## Task to carry out
Gather each line containing the string "when" from these entries.

## Supplied records
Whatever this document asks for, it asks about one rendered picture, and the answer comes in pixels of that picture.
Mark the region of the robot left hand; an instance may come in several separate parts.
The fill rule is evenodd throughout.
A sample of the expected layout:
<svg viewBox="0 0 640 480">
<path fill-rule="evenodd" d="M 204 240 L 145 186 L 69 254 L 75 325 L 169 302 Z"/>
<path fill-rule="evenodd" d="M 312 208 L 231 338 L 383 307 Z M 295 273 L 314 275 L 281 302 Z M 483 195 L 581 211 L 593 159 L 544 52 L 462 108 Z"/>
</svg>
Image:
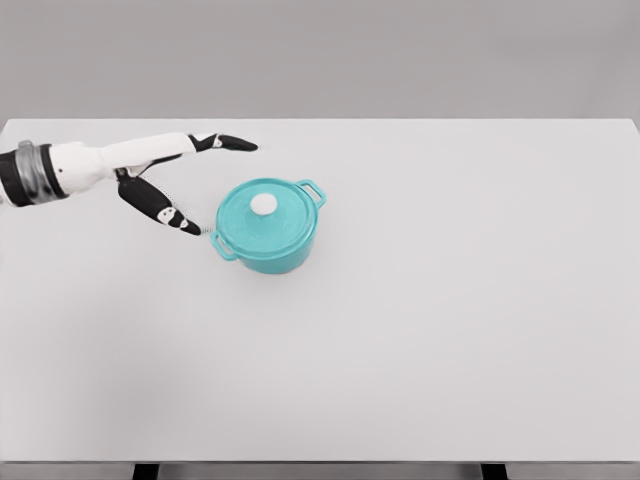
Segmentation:
<svg viewBox="0 0 640 480">
<path fill-rule="evenodd" d="M 199 225 L 143 174 L 153 166 L 187 154 L 225 149 L 253 152 L 258 146 L 248 140 L 220 133 L 167 133 L 107 145 L 99 149 L 101 160 L 117 181 L 119 197 L 147 218 L 193 236 L 202 234 Z"/>
</svg>

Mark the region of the teal lid with white knob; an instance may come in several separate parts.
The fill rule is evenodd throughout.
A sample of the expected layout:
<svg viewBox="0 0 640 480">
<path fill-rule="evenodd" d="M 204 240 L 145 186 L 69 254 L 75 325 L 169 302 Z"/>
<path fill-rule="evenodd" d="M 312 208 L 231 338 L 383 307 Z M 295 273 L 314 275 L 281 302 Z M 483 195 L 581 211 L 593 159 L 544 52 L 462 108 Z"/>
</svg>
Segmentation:
<svg viewBox="0 0 640 480">
<path fill-rule="evenodd" d="M 244 258 L 271 258 L 301 246 L 316 228 L 318 209 L 299 185 L 276 178 L 244 182 L 216 213 L 215 233 L 224 247 Z"/>
</svg>

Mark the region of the teal pot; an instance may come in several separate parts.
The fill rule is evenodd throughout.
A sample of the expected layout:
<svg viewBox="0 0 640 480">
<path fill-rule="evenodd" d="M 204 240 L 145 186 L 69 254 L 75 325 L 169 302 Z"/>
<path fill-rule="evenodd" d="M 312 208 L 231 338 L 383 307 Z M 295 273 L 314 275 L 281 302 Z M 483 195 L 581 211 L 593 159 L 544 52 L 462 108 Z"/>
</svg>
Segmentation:
<svg viewBox="0 0 640 480">
<path fill-rule="evenodd" d="M 327 197 L 325 192 L 313 181 L 304 179 L 293 182 L 301 186 L 314 200 L 318 209 L 318 222 L 316 228 L 312 232 L 310 238 L 308 238 L 297 249 L 271 258 L 244 258 L 238 256 L 224 247 L 222 241 L 215 233 L 215 228 L 210 234 L 210 241 L 213 247 L 218 251 L 218 254 L 227 261 L 240 261 L 246 268 L 264 274 L 284 274 L 290 272 L 299 266 L 301 266 L 311 253 L 318 223 L 319 223 L 319 211 L 321 207 L 326 203 Z"/>
</svg>

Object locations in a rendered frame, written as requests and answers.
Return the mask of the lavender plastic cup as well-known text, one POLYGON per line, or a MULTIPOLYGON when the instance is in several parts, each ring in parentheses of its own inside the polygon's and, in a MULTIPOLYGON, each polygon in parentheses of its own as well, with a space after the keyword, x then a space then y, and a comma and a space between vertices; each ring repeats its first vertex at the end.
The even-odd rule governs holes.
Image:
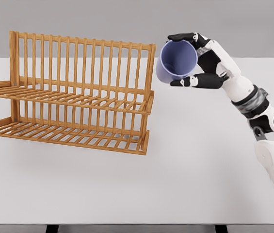
POLYGON ((191 43, 170 40, 160 51, 156 64, 157 78, 163 83, 185 78, 195 69, 197 61, 197 52, 191 43))

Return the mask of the wooden two-tier slatted rack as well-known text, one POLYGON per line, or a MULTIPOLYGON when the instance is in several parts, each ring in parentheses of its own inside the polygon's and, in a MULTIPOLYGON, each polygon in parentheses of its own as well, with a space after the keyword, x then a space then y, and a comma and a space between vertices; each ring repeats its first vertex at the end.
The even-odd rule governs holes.
POLYGON ((145 155, 155 44, 9 32, 0 136, 145 155))

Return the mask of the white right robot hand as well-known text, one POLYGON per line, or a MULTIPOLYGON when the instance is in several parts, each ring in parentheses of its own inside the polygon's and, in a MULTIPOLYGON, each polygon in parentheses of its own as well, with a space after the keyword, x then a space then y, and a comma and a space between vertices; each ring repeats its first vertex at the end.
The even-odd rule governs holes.
POLYGON ((174 42, 188 41, 197 52, 197 64, 204 71, 174 80, 170 82, 171 86, 219 89, 228 78, 240 74, 240 69, 231 56, 215 40, 199 33, 178 33, 169 35, 168 39, 174 42))

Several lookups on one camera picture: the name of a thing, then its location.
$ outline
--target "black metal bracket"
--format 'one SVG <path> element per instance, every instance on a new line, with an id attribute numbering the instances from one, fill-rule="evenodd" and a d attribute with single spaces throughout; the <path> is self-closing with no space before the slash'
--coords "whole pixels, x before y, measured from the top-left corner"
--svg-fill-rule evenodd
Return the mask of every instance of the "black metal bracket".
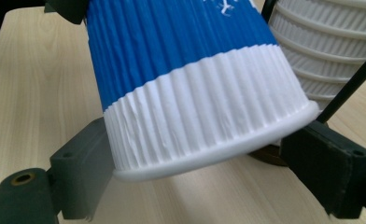
<path id="1" fill-rule="evenodd" d="M 0 224 L 92 219 L 114 169 L 104 119 L 97 119 L 50 158 L 46 172 L 19 171 L 0 184 Z"/>
<path id="2" fill-rule="evenodd" d="M 366 148 L 314 121 L 286 137 L 281 157 L 337 218 L 358 218 L 366 207 Z"/>

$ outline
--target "paper cup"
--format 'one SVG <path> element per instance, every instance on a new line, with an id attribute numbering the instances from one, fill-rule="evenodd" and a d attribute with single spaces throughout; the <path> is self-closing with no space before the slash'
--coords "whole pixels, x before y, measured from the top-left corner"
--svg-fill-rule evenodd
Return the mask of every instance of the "paper cup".
<path id="1" fill-rule="evenodd" d="M 228 2 L 90 1 L 91 56 L 118 179 L 225 161 L 317 115 L 257 10 Z"/>

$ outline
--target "stacked white cups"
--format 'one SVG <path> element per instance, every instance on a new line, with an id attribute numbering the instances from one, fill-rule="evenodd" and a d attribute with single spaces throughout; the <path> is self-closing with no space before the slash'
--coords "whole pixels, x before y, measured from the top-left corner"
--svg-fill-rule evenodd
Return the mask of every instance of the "stacked white cups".
<path id="1" fill-rule="evenodd" d="M 320 110 L 366 61 L 366 0 L 279 0 L 269 25 Z"/>

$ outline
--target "light wood surface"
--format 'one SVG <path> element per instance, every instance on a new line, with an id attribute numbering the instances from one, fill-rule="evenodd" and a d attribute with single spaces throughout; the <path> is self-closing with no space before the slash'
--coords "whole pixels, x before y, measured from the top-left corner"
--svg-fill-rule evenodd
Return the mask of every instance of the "light wood surface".
<path id="1" fill-rule="evenodd" d="M 83 25 L 42 8 L 9 12 L 0 33 L 0 182 L 102 116 Z M 366 147 L 366 83 L 331 119 Z M 86 223 L 86 221 L 61 221 Z M 92 223 L 366 223 L 328 217 L 288 169 L 239 157 L 143 183 L 112 179 Z"/>

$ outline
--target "corrugated ridge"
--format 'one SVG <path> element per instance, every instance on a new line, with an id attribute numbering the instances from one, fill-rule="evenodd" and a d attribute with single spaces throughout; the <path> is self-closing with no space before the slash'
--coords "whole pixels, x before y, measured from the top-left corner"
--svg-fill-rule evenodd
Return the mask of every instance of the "corrugated ridge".
<path id="1" fill-rule="evenodd" d="M 351 78 L 360 68 L 360 64 L 354 63 L 335 63 L 324 59 L 312 57 L 297 50 L 281 44 L 290 65 L 298 70 L 323 77 Z"/>
<path id="2" fill-rule="evenodd" d="M 275 11 L 270 26 L 285 38 L 320 52 L 345 57 L 366 57 L 366 40 L 329 35 L 312 30 Z"/>
<path id="3" fill-rule="evenodd" d="M 366 9 L 328 1 L 279 0 L 278 5 L 310 20 L 345 30 L 366 32 Z"/>
<path id="4" fill-rule="evenodd" d="M 275 44 L 249 1 L 92 0 L 91 56 L 103 108 L 173 69 L 231 49 Z"/>
<path id="5" fill-rule="evenodd" d="M 130 170 L 225 144 L 307 104 L 281 49 L 261 46 L 160 76 L 120 98 L 105 119 L 108 133 L 116 135 L 110 141 L 117 169 Z"/>

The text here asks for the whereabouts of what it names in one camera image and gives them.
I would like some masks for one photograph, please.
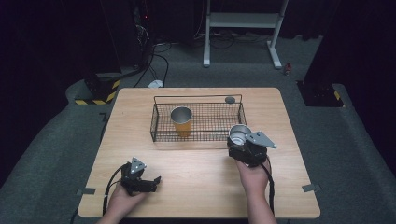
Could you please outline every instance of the wire basket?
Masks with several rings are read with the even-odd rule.
[[[192,112],[191,134],[187,137],[177,134],[170,117],[178,106]],[[228,131],[235,124],[247,124],[241,94],[155,96],[150,133],[153,142],[227,141]]]

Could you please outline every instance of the cup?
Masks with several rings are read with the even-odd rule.
[[[250,134],[251,130],[245,124],[236,124],[234,125],[228,135],[230,136],[231,141],[238,146],[242,146],[245,144],[247,138],[247,134]]]
[[[188,137],[191,135],[192,112],[188,107],[175,107],[171,112],[171,120],[180,137]]]

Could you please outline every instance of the gray carpet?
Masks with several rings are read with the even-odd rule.
[[[212,43],[217,47],[229,44]],[[212,48],[209,68],[202,67],[202,47],[175,44],[168,49],[169,45],[163,45],[156,51],[169,62],[165,88],[280,89],[308,174],[312,183],[322,187],[316,193],[320,217],[291,223],[394,223],[395,177],[365,131],[345,88],[334,84],[345,107],[304,105],[296,80],[304,79],[319,43],[320,39],[278,39],[276,49],[280,60],[292,65],[289,76],[274,69],[264,41],[238,41],[227,49]],[[163,79],[165,61],[155,57],[152,68]],[[152,74],[147,72],[137,87],[146,88],[154,80]],[[119,89],[133,87],[139,77],[123,79]],[[113,101],[110,105],[75,105],[74,99],[84,89],[81,80],[67,90],[65,95],[70,104],[37,135],[1,188],[0,223],[70,222],[80,201],[78,190],[84,189],[100,146],[105,125],[101,113],[106,113],[107,118],[114,104]],[[97,219],[76,216],[74,223],[94,223]],[[135,220],[135,223],[148,222]]]

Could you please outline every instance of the yellow black tape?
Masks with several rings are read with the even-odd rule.
[[[117,80],[113,83],[111,90],[108,95],[103,99],[75,99],[75,103],[77,105],[107,105],[110,104],[111,101],[116,96],[117,88],[120,85],[120,81]]]

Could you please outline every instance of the white stand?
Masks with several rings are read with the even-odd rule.
[[[207,0],[205,47],[204,47],[204,67],[210,66],[210,38],[211,27],[249,27],[249,28],[273,28],[272,40],[267,41],[274,67],[282,68],[282,63],[277,56],[275,44],[279,30],[285,17],[286,7],[289,0],[283,0],[279,13],[211,13],[210,0]]]

## Written solution
Return the mask of the lavender plastic cup as well-known text, one POLYGON per line, or a MULTIPOLYGON when the instance is in several parts, each ring in parentheses of its own inside the polygon's and, in a MULTIPOLYGON, each polygon in parentheses of its own as well, with a space after the keyword, x then a space then y, and a comma and a space between vertices; each ring repeats its first vertex at the end.
Return the mask of the wooden two-tier slatted rack as well-known text, one POLYGON per line, or a MULTIPOLYGON when the instance is in several parts, each ring in parentheses of its own inside the polygon's and, in a MULTIPOLYGON, each polygon in parentheses of its own as well, with a space after the keyword, x then a space then y, and a comma and a space between vertices; each ring repeats its first vertex at the end.
Return the mask of the white right robot hand as well-known text, one POLYGON per line, or a MULTIPOLYGON when the instance is in several parts, each ring in parentheses of its own inside the polygon's and, in a MULTIPOLYGON, each polygon in parentheses of its own as well, with a space after the keyword, x then a space then y, and a comma and a space between vertices; each ring repeats its first vertex at the end.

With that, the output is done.